En la cantina de techo bajito, en el subsuelo, la fila del almuerzo se movía lentamente hacia adelante. La sala ya estaba muy llena y era ensordecedoramente ruidosa. De la reja del mostrador salía el vapor del guiso, con un olor metálico agrio que no superaba los vapores del ginebra Victoria. Al otro lado de la habitación había un pequeño bar, un mero agujero en la pared, donde se podía comprar ginebra a diez centavos el gran trago.
—Justo el hombre que buscaba —dijo una voz a espaldas de Winston. Se dio la vuelta. Era su amigo Syme, que trabajaba en el Departamento de Investigación. Quizás “amigo” no era exactamente la palabra correcta. No tenías amigos hoy en día, tenías camaradas: pero había algunos camaradas cuya compañía era más agradable que la de otros. Syme era un filólogo, un especialista en nuevalengua. De hecho, era uno de los enormes expertos que ahora se dedicaba a recopilar la undécima edición del Diccionario de nuevalengua. Era una criatura diminuta, más pequeña que Winston, con pelo oscuro y grandes ojos protuberantes, a la vez lúgubre y burlón, que parecía registrar su cara de cerca mientras le hablaba.
—Quería preguntarle si tenía alguna hoja de afeitar —dijo.
—¡Ni una! —dijo Winston con una especie de prisa culpable—. Lo he intentado por todas partes.
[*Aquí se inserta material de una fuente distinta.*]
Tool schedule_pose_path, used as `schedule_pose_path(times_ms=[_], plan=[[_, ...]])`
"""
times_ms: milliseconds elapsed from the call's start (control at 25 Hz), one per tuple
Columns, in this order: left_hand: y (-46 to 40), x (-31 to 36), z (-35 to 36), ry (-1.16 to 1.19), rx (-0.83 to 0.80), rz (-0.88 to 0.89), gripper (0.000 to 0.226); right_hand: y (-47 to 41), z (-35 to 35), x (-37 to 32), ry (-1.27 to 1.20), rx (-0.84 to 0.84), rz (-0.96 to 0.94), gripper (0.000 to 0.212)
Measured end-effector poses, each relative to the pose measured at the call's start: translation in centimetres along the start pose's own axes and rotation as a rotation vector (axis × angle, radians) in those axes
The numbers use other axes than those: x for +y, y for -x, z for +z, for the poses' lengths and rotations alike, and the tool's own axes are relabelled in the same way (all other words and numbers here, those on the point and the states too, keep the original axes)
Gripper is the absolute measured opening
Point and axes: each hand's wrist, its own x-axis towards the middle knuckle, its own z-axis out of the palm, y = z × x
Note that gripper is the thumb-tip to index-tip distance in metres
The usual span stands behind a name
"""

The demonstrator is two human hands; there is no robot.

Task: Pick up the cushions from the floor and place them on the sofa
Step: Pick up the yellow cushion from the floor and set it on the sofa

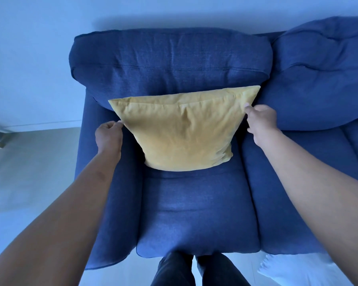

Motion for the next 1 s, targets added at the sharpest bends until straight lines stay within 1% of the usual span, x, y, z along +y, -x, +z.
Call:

Ya no existen.
Todo el mundo te pedía hojas de afeitar. En realidad, tenía dos sin usar que estaba acumulando. Hacía meses que escaseaban. En cualquier momento hubo algún artículo necesario que las tiendas del Partido no pudieron suministrar. A veces eran botones, a veces era lana zurcida, a veces eran cordones de zapatos; en la actualidad eran hojas de afeitar. Solo se podían conseguir, si es que se podían conseguir, gorroneando más o menos furtivamente en el “mercado libre”.
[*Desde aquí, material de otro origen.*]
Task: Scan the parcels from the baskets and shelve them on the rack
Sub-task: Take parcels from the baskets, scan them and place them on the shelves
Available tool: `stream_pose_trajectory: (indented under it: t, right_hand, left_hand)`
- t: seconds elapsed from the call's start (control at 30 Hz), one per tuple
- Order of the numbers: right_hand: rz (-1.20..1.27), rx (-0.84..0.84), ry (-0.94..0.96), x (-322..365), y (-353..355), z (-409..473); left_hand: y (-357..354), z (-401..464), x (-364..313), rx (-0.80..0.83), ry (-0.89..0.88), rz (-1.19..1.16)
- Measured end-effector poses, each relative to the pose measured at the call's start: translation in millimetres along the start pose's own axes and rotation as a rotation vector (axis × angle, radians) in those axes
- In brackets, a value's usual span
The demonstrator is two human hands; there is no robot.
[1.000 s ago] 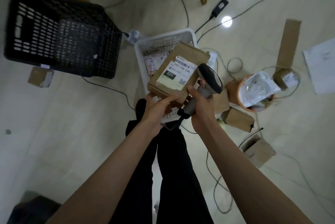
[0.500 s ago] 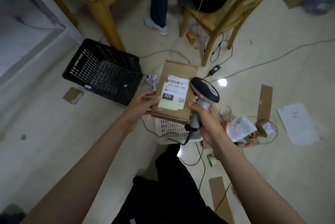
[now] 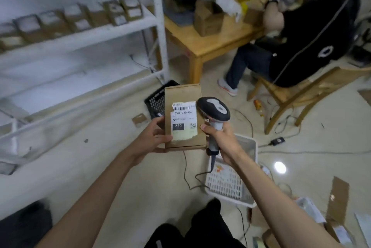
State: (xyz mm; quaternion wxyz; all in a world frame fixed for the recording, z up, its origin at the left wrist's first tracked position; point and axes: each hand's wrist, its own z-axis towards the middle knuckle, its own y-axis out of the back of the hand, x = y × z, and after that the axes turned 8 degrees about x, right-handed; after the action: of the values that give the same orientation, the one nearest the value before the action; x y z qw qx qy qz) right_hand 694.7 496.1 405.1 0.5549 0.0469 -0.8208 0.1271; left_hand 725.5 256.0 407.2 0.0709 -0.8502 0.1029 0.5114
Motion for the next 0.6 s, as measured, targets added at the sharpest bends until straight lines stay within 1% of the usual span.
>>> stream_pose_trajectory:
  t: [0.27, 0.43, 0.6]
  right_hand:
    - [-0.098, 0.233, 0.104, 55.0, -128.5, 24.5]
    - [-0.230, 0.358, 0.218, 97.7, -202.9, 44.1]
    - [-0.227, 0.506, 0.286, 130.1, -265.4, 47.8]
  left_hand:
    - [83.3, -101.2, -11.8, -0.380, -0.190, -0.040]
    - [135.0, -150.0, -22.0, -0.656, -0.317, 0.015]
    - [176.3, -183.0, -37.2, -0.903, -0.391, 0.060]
—He estado usando la misma hoja durante seis semanas —añadió falsamente.
La fila dio otro tirón hacia adelante. Cuando se detuvieron, se dio la vuelta y se enfrentó a Syme de nuevo. Cada uno de ellos tomó una grasienta bandeja de metal de una pila al final del mostrador.
—¿Fuiste a ver a los prisioneros colgados ayer? —dijo Syme.
—Estaba trabajando —dijo Winston con indiferencia—. Lo veré en las películas, supongo.
—Un sustituto muy inadecuado —dijo Syme.
Sus ojos burlones se deslizaron sobre la cara de Winston. “Te conozco”, los ojos parecían decir, “Veo a través de ti. Sé muy bien por qué no fuiste a ver a esos prisioneros colgados”. De una manera intelectual, Syme era venenosamente ortodoxo. Hablaba con una desagradable satisfacción de los ataques de helicópteros a pueblos enemigos, y los juicios y confesiones de criminales de pensamiento, las ejecuciones en los sótanos del Ministerio del Amor. Hablar con él era en gran parte una cuestión de alejarlo de tales temas y enredarlo, si era posible, en los tecnicismos de nuevalengua, en los que se mostraba autoritario e interesante. Winston giró la cabeza un poco hacia un lado para evitar el escrutinio de los grandes ojos oscuros.
—Fue un buen ahorcamiento —dijo Syme con reminiscencia—. Creo que lo estropean cuando se atan los pies juntos. Me gusta verlos patear. Y, sobre todo, al final, la lengua sobresaliendo, y un azul bastante brillante. Ese es el detalle que me atrae.
—¡Siguiente, por favor! —gritó el proletario con el cucharón.
Winston y Syme empujaron sus bandejas bajo la reja. Sobre cada una se vertió rápidamente el almuerzo reglamentario —una cacerola metálica de guiso gris rosado, un trozo de pan, un cubo de queso, una taza de Café Victoria sin leche, y una tableta de sacarina.
—Hay una mesa allí, bajo esa pantalla —dijo Syme—. Tomemos un ginebra en el camino.